The EPDS is a 10-item self-report, depressive symptoms screening questionnaire that has been validated for the identification of depressive symptoms over the previous 7 days in pregnant and postpartum women [26]. Scores range from 0 to 30; higher scores indicate more depressive symptoms. A threshold of 9/10 has been suggested as an appropriate threshold for routine use in primary care to identify women with depressed mood [26,27]. Thus, in the present study women with a score ≥10 were classified as having depressive symptoms. However, it has also been suggested that a higher threshold (e.g. EPDS ≥ 15) may be more appropriate for pregnant women due to the heightened anxiety during gestation [27]; analyses were therefore repeated for this subgroup.

Other variables

Other variables extracted from medical records included demographics (age, race, educational level, marital status), height, weight, and parity. Obesity was defined as a pre-pregnancy Body Mass Index (BMI) ≥30 kg/m2. Data were also collected on previous history of depressive disorder, current diagnosis of depressive disorder, previous or family history of gestational hypertension or pre-eclampsia, smoking status, a diagnosis of chronic hypertension, gestational hypertension, pre-eclampsia, or gestational diabetes. The latter diagnoses were obtained from medical coding using the International Classification of Diseases, 9th edition (ICD-9) [28] and were verified using medical records.

Statistics

All data obtained were double-entered into a database and analyzed with SPSS (version 19.0, IBM). Histograms, box-plots, and descriptive methods were used to examine data for errors and outliers. Between-group comparisons of continuous variables (EPDS score, maternal age, BMI, and gestational age) were conducted with t-tests (snoring vs. no snoring). Dichotomized variables (positive screen for depressive symptoms vs. negative screen for depressive symptoms) were compared with Chi Square tests. Correlations between continuous variables (EPDS score, sleep duration, sleep quality score, and daytime function score) were conducted using Pearson’s Correlation Coefficient. Logistic regression was used to determine associations between snoring and depressive symptoms after adjusting for potential covariates where appropriate (including maternal race, pre-pregnancy obesity, parity, educational level, presence of a partner, pre-eclampsia, diabetes, sleep quality score). Odds ratios (OR) and 95% Confidence Intervals (CI) were calculated. A p-value <0.05 was considered statistically significant.

Results

In total, 373 pregnant women who were screened for depressive symptoms with the EPDS were also screened for symptoms of SDB. Women were included in this analysis if they reported non-snoring prior to pregnancy and non-snoring in the 3rd trimester (n = 245) or if they reported chronic/early pregnancy snoring (n = 117). Women who reported snoring onset only during the 3rd trimester were excluded (n = 11) since the depression screen clearly predated the onset of snoring. Therefore, the following analyses were based on a sample size of n = 362.
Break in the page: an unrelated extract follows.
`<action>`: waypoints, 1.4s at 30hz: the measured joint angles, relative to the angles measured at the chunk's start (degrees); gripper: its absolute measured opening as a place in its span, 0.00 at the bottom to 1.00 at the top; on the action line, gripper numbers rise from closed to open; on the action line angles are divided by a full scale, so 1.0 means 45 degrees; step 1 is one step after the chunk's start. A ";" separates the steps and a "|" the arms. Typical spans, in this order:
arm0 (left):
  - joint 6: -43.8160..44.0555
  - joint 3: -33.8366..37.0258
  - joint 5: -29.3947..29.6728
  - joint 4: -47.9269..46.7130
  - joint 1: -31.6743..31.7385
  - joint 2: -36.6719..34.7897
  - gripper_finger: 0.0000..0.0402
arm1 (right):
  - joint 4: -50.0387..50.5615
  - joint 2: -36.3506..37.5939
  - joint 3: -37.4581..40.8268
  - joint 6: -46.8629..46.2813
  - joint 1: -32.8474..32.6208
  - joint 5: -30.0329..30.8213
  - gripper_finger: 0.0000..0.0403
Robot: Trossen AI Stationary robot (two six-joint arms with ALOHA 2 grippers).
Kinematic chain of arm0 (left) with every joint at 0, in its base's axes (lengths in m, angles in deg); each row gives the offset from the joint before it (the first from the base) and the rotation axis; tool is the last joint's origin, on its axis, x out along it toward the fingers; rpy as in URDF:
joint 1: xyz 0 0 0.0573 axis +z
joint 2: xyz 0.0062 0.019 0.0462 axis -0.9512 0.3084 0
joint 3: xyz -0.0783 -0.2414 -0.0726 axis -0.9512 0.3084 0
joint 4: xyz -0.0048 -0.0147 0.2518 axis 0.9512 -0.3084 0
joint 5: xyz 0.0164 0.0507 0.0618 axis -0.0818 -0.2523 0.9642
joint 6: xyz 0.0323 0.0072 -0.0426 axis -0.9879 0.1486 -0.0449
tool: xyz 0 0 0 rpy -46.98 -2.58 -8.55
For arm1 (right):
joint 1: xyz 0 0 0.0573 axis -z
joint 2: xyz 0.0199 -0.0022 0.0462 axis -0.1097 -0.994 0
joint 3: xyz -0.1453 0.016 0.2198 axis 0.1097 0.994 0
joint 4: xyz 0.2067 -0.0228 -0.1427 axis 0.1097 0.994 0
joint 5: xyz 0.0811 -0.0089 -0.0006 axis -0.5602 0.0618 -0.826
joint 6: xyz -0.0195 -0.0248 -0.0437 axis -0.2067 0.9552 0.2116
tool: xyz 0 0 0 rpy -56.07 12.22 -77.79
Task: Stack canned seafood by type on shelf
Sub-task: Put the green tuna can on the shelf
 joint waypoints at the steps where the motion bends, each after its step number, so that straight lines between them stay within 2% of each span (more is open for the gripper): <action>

The majority of depression screens occurred prior to 28 weeks gestation (90.6%) with the mean gestation at screening being 13.6 ± 8.2 weeks. Exclusion of the 9.4% of women who completed the depression screen after 28 weeks gestation did not change our findings (data not shown) and therefore all n = 362 women remained in the analyses. Table 1 shows the demographics of the sample.

Table 1. Demographic data

A total of 106 women (29.3%) were found to have an EPDS score ≥10. African American women were more likely than others to have depressive symptoms (45.5% vs. 27.0%, p = 0.02); similarly, women who were obese prior to pregnancy were more likely to have EPDS scores ≥10 compared to non-obese women (41.8% vs. 25.2%, p = 0.004). Women who had given birth before were more likely than those who had never given birth to have EPDS scores ≥10 (33.8% vs. 21.2%, p = 0.02). See Table 2 for differences in demographic and sleep variables between women with and without EPDS scores ≥10.

Table 2. Comparison of demographics and sleep variables in women with and without EPDS scores ≥10

Significantly more snoring women, compared to non-snorers, had an EPDS score ≥10 (42.7% vs. 22.9%, p < 0.001) despite the mean EPDS values not reaching statistical significance (6.1 ± 4.9 vs. 5.4 ± 5.0, p = 0.25). Only 15 women reported that they stopped breathing or gasped for air. The proportion of women in this group who had EPDS scores ≥10 was similar to the proportion of women who did not report that they stopped breathing (26.6 vs. 27.9%, p = 1.0). Furthermore, their mean EPDS scores were not different from those who did not endorse this symptom (4.9 ± 4.5 vs. 5.3 ± 4.8, p = 0.79).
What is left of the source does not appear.